GIVEN MATERIAL START

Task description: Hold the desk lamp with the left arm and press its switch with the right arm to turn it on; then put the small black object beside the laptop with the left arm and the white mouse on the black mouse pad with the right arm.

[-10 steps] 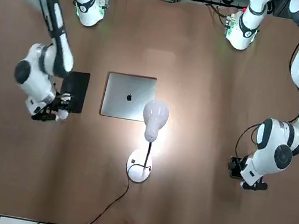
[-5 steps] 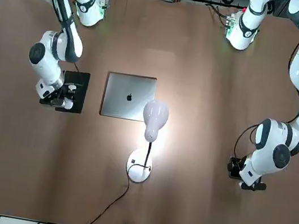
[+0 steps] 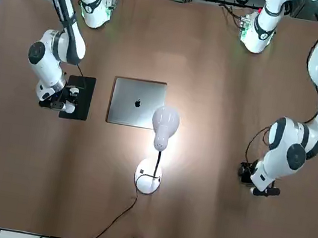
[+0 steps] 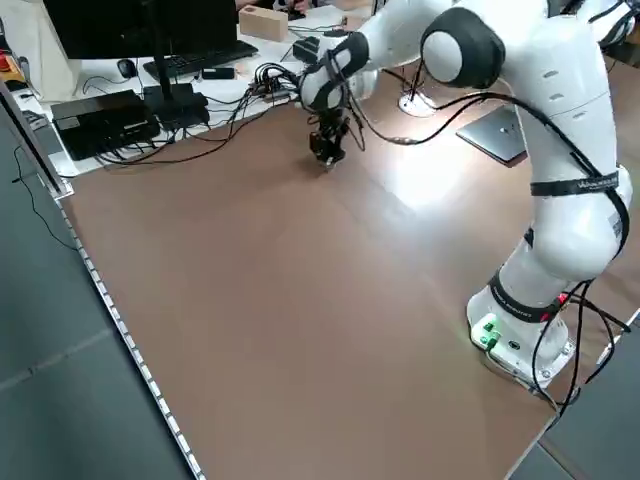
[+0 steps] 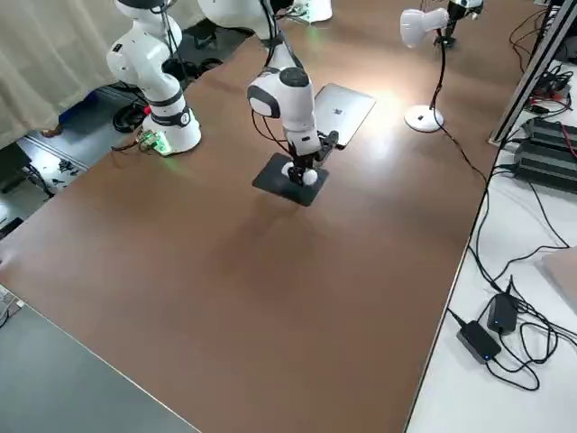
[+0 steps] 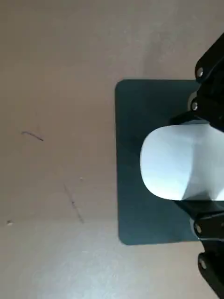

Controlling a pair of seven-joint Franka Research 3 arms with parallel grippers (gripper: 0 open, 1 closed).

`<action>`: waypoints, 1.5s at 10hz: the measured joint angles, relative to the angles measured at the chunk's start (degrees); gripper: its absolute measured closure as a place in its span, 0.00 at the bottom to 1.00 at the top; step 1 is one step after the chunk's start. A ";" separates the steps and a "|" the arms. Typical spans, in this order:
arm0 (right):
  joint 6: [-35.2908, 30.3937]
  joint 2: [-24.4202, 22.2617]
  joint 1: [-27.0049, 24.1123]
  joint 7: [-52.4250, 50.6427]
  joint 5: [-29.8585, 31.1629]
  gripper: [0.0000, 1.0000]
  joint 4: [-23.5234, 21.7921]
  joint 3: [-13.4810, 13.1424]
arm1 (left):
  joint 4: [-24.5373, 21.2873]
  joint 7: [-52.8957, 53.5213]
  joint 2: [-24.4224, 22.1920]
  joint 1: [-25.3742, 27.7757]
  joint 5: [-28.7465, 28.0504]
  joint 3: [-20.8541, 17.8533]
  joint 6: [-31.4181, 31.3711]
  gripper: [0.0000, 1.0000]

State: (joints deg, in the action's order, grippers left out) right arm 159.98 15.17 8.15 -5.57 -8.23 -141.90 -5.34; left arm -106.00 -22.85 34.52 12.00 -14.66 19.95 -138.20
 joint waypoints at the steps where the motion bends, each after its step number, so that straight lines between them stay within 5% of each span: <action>1: 0.19 0.71 0.00 0.00 0.00 0.39 -0.12 0.01 | -3.60 -3.93 -2.67 -2.98 0.00 0.08 0.00 0.19; 4: 0.40 1.90 0.01 0.00 0.00 0.36 -0.16 0.03 | -15.09 -15.23 -8.47 -9.52 0.00 1.32 -5.31 0.19; 6: 0.46 1.90 0.01 0.00 0.00 0.17 -0.12 0.04 | -21.03 -23.38 -10.22 -10.58 0.00 5.84 -9.44 0.19; 8: 0.76 1.69 0.09 -0.02 0.00 0.00 0.27 0.18 | -21.84 -30.57 -10.31 -16.36 0.00 6.69 -10.08 0.19; 11: 0.43 -1.64 0.29 -0.01 0.00 0.00 2.37 0.28 | -21.85 -36.80 -9.97 -23.27 0.00 6.68 -10.13 0.19; 13: -11.10 -5.75 0.29 0.02 0.00 0.00 8.13 0.23 | -21.38 -38.30 -9.03 -25.19 0.00 6.65 -10.59 0.19; 15: -27.91 -9.09 -0.32 0.18 0.00 0.00 18.44 -0.54 | -20.37 -38.36 -7.06 -26.00 -0.36 6.49 -12.52 0.19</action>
State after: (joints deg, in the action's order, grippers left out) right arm 132.07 6.08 7.83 -5.38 -8.23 -123.46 -5.88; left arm -126.38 -61.20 27.46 -14.00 -15.01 26.43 -150.72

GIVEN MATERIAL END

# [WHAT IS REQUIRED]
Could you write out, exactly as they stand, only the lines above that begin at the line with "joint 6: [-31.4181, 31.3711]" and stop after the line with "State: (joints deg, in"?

# [TASK ANSWER]
  joint 6: [-31.4181, 31.3711]
  gripper: [0.0000, 1.0000]

State: (joints deg, in the action's order, grippers left out) right arm 159.98 15.17 8.15 -5.57 -8.23 -141.90 -5.34; left arm -106.00 -22.85 34.52 12.00 -14.66 19.95 -138.20

The answer is complete.